Task prompt.
Everything from the line containing "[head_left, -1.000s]" through the last line of the material must be restated word for word, and only that.

BEGIN Supplied information

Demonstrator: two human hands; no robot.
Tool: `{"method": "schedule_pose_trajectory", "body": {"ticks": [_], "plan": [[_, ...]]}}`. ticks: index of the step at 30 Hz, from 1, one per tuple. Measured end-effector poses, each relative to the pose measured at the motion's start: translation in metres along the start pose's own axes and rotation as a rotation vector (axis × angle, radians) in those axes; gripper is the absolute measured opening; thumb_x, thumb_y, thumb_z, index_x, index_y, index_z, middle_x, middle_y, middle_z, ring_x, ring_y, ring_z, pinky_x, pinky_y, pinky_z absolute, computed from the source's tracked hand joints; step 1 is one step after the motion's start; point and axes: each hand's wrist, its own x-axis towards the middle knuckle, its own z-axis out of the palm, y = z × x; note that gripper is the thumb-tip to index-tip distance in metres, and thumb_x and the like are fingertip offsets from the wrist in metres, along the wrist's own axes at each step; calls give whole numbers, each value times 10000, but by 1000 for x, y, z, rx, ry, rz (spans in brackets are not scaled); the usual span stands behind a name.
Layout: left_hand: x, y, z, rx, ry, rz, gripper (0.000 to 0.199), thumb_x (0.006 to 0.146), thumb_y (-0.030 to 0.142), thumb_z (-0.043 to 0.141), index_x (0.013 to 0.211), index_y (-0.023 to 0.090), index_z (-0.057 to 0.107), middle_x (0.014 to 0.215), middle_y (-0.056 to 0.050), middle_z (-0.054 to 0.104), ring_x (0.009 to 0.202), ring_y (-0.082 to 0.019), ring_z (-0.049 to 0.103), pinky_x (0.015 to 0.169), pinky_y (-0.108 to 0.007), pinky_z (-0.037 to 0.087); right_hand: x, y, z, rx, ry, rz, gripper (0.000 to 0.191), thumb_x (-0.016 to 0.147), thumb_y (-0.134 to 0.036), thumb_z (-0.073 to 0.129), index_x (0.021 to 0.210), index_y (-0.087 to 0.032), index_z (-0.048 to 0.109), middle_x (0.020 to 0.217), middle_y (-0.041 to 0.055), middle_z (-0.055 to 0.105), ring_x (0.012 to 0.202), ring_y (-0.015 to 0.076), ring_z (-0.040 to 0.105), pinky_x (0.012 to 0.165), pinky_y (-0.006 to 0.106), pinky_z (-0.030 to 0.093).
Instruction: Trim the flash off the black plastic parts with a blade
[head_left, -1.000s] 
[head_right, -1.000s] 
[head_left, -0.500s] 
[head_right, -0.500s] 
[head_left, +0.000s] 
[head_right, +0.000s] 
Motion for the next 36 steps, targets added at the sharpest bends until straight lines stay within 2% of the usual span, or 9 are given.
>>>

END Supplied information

Exercise answer.
[head_left, -1.000s] 
[head_right, -1.000s] 
[head_left, -0.500s] 
[head_right, -0.500s] 
[head_left, +0.000s] 
[head_right, +0.000s] 
Motion for the next 36 steps, targets added at the sharpest bends until straight lines stay within 2% of the usual span, or 9 are given.
>>>

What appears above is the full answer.